Each line of the listing below should be restated word for word.
[[ DATASET EXTRACT open ]]
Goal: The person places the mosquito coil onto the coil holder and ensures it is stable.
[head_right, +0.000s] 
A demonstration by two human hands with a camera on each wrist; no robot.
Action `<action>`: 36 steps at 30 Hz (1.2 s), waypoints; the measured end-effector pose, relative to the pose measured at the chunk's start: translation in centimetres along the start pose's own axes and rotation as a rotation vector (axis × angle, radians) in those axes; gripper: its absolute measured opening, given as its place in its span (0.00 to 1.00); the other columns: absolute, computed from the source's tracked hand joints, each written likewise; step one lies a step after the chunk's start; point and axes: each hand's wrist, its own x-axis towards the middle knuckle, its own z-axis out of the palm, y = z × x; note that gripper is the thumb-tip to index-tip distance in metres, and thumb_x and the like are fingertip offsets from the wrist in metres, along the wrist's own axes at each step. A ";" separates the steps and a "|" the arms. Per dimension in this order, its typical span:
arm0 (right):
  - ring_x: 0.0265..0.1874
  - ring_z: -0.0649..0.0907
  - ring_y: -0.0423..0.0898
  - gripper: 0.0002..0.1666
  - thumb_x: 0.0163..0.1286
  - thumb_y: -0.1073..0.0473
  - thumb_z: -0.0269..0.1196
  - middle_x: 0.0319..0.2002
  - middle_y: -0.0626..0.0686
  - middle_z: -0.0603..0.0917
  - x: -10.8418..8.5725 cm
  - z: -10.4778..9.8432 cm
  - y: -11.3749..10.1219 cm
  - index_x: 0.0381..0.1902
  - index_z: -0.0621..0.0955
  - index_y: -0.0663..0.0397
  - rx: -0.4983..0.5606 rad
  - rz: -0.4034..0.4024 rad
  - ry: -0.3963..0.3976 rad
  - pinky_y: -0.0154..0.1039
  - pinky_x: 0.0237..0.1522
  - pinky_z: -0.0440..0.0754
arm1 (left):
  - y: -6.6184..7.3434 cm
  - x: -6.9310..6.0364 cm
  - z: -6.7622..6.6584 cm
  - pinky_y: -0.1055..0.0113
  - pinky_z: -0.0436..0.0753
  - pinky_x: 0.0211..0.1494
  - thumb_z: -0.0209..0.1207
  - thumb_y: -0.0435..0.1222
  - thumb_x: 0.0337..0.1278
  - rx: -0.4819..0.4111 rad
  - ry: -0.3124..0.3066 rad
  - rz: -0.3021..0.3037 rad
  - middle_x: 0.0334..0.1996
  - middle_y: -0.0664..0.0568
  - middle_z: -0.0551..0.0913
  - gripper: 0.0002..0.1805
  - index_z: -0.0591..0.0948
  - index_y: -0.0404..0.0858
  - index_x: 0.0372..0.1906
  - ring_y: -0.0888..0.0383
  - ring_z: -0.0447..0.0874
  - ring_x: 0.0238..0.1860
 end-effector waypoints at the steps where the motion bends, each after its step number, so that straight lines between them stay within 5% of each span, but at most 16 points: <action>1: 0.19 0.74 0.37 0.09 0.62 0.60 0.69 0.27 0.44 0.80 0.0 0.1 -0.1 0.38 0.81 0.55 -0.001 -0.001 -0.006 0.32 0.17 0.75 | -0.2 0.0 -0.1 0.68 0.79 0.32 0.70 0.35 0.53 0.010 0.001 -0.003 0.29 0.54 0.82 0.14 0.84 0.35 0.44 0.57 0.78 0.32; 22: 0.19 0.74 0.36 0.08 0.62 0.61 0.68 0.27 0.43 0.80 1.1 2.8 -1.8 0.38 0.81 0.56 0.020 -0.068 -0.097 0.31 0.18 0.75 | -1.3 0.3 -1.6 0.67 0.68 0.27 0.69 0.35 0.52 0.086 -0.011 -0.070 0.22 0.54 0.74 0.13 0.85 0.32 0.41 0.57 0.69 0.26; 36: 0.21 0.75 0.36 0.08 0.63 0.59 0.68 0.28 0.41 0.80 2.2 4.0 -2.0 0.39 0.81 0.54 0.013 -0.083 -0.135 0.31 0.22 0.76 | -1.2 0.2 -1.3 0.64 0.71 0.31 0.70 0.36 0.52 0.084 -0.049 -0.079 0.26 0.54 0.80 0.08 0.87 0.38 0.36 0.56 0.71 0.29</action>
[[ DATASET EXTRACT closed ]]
WRITTEN SOLUTION:
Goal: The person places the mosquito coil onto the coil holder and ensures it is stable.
[head_right, +0.000s] 
A demonstration by two human hands with a camera on each wrist; no robot.
Action `<action>`: 36 steps at 30 Hz (1.2 s), waypoints; the measured end-effector pose, relative to the pose measured at the chunk's start: translation in centimetres along the start pose's own axes and rotation as a rotation vector (axis × angle, radians) in those axes; gripper: its absolute measured opening, given as its place in its span (0.00 to 1.00); the other columns: absolute, computed from the source's tracked hand joints, each written likewise; step one lies a step after the chunk's start; point and axes: each hand's wrist, its own x-axis towards the middle knuckle, its own z-axis out of the palm, y = z × x; note that gripper is the thumb-tip to index-tip distance in metres, and thumb_x and the like are fingertip offsets from the wrist in metres, along the wrist's own axes at each step. A ";" separates the steps and a "|" the arms. Per dimension in this order, its typical span:
arm0 (right):
  - ring_x: 0.0265..0.1874
  - ring_z: -0.0649..0.0907
  - ring_y: -0.0423..0.0898
  - gripper: 0.0002..0.1666
  - thumb_x: 0.0163..0.1286
  - thumb_y: -0.1073..0.0473
  - thumb_z: -0.0269..0.1196
  - middle_x: 0.0319..0.2002
  - middle_y: -0.0626..0.0686
  - middle_z: -0.0603..0.0917
  - x: -10.8418..8.5725 cm
  - z: -10.4778..9.8432 cm
  - y: -11.3749..10.1219 cm
  - index_x: 0.0381..0.1902
  - index_z: -0.0621..0.0955
  - index_y: -0.0663..0.0397
  - rx: -0.4983..0.5606 rad
  - rz: -0.4034..0.4024 rad
  - ry: -0.3963..0.3976 rad
  - pinky_y: -0.0154..0.1039
  - pinky_x: 0.0237..0.1522
  - pinky_z: -0.0440..0.0754
arm1 (left):
  - y: -6.6184..7.3434 cm
  - x: -6.9310..6.0364 cm
  - z: -6.7622..6.6584 cm
  - pinky_y: -0.1055..0.0113
  - pinky_z: -0.0436..0.0753
  - pinky_x: 0.0211..0.1494
  - thumb_z: -0.0209..0.1207
  - thumb_y: -0.0435..0.1222
  - thumb_x: 0.0337..0.1278
  - rx: -0.4819..0.4111 rad
  - ry: -0.3124..0.3066 rad
  - rz: -0.3021..0.3037 rad
  - middle_x: 0.0334..0.1996
  - middle_y: -0.0664..0.0568
  - middle_z: -0.0551..0.0913
  - gripper: 0.0002..0.1805
  - index_z: -0.0591..0.0948
  - index_y: -0.0404..0.0858
  - index_x: 0.0372..0.1906
  - ring_y: -0.0888..0.0383
  - ring_z: -0.0447..0.0874
  - ring_x: 0.0238..0.1860
 end-effector waypoints at the steps where the motion bends, each after its step number, so that straight lines between them stay within 5% of each span, but at most 16 points: <action>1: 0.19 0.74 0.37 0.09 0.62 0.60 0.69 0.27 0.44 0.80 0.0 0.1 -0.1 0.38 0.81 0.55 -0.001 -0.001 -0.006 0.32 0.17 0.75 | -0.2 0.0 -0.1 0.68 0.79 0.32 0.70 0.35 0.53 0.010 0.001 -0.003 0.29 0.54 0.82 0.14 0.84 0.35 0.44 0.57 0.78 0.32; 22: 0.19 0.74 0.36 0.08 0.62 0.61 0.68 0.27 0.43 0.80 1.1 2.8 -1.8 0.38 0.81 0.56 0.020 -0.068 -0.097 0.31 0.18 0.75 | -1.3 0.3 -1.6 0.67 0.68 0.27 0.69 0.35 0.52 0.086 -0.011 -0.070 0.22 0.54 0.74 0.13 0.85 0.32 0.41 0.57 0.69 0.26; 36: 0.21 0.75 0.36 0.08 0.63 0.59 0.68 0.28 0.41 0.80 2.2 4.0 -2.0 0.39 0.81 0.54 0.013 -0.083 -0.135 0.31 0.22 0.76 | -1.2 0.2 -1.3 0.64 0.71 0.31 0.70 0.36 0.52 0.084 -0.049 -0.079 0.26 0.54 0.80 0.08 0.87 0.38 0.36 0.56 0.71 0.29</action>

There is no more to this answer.